(Problem to solve): Search the records for the word "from" and copy each line in which it appears.

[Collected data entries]

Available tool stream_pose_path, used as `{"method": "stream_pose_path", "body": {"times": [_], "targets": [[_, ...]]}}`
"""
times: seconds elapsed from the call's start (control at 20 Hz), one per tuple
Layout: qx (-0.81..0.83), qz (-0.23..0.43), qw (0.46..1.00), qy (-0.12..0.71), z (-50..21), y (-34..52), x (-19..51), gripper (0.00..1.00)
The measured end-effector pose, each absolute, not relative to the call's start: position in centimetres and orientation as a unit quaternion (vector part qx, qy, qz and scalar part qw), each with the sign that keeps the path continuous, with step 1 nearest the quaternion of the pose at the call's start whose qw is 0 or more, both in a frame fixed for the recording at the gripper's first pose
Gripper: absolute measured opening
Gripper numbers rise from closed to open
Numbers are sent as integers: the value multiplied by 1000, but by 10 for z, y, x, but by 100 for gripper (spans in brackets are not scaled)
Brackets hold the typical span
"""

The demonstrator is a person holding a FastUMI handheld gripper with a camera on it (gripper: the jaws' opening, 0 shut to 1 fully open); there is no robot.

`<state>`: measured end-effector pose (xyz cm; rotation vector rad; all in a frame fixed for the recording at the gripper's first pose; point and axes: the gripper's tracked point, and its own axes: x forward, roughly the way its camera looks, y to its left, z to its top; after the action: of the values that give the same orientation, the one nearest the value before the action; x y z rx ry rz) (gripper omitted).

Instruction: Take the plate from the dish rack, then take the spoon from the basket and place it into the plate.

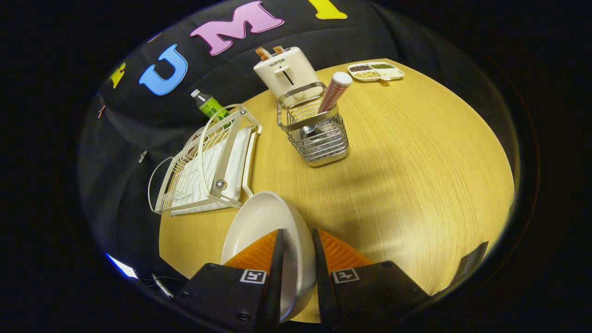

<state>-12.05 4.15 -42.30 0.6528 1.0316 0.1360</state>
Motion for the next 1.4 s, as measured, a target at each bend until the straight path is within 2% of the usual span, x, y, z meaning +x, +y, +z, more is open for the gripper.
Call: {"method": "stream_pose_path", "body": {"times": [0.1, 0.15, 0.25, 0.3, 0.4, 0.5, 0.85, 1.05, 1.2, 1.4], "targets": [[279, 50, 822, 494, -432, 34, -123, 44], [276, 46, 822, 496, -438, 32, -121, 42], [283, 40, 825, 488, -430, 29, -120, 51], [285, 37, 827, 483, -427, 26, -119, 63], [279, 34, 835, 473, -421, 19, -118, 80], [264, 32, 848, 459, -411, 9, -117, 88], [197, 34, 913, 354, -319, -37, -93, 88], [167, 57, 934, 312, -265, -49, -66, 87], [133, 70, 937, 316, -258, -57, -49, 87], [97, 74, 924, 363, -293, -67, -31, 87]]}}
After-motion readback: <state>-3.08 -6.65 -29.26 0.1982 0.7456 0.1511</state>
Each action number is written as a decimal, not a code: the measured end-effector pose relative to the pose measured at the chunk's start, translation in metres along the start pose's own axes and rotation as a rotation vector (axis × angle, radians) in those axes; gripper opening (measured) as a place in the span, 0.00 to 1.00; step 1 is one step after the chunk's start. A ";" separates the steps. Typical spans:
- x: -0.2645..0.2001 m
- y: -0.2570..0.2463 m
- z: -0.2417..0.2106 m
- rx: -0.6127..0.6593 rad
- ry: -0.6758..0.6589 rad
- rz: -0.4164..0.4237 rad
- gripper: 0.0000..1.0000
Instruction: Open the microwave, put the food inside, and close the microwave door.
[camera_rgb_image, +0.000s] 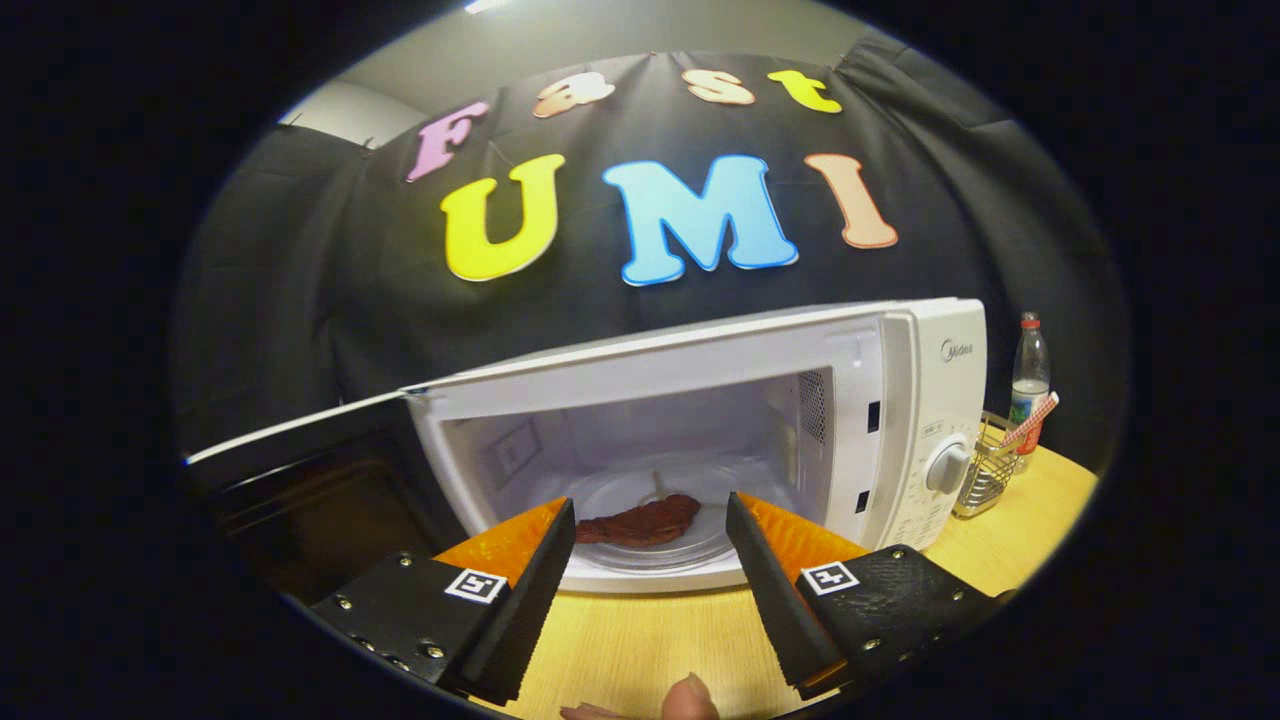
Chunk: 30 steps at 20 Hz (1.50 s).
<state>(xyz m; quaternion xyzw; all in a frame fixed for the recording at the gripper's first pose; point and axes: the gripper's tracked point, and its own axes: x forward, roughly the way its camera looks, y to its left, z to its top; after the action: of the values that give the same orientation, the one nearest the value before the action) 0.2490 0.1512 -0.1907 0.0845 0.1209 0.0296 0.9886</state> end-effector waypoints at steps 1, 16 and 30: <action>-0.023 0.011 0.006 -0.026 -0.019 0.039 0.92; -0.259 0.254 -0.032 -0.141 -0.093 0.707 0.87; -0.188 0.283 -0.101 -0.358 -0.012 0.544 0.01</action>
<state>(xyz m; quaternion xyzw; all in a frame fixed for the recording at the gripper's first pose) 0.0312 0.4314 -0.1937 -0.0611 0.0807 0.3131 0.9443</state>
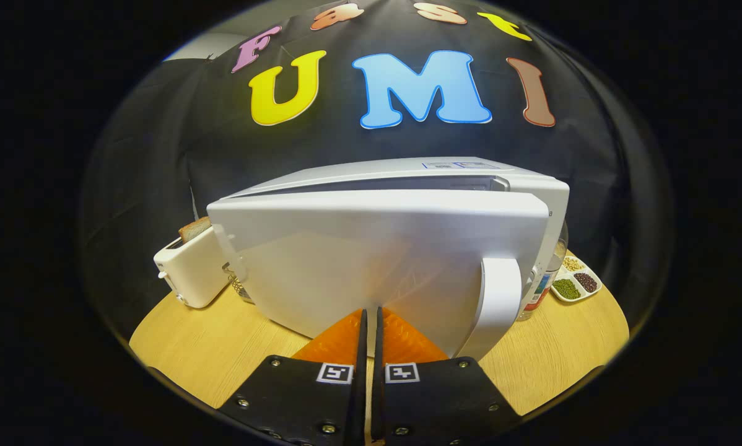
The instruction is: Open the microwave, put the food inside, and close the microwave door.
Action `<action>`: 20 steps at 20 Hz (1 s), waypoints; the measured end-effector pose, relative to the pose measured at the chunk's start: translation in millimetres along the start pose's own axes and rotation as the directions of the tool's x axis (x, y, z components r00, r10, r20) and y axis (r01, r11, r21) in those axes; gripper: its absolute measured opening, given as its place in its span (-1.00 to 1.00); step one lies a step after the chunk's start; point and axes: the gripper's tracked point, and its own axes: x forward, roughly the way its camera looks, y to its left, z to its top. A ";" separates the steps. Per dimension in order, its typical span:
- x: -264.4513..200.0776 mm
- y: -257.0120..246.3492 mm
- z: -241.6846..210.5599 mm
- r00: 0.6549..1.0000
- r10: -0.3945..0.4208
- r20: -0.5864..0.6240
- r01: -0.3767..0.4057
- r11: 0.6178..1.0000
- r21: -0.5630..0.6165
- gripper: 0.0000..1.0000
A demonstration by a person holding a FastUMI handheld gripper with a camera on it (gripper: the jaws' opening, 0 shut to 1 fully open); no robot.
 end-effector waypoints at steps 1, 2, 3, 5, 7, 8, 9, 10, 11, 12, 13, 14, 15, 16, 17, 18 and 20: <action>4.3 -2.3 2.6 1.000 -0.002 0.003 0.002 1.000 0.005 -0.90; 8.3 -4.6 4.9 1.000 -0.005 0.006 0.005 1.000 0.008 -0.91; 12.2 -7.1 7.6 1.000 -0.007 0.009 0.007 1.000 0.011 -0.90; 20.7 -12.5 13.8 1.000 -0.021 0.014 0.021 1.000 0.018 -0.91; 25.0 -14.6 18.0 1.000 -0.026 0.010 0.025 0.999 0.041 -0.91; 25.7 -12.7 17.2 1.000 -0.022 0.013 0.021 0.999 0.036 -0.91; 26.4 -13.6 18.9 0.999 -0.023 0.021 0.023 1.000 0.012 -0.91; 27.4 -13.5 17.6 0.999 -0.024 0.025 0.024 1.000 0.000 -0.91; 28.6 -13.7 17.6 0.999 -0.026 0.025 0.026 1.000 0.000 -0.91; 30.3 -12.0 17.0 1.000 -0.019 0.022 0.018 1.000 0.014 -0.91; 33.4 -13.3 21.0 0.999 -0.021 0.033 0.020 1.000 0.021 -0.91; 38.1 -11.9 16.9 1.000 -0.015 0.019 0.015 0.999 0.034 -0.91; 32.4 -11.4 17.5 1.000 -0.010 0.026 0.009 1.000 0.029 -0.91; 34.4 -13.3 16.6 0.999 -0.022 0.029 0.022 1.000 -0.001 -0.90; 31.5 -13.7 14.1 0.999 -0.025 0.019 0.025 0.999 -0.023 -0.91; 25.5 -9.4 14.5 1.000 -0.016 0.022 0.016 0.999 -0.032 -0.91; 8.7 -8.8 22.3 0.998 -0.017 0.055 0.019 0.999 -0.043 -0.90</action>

(Result of the exercise):
times: seconds elapsed from the call's start (control at 20 Hz), one per tuple
Gripper numbers rise from closed to open
Instruction: Take the plate from the dish rack, then take the spoon from the basket and place it into the plate.

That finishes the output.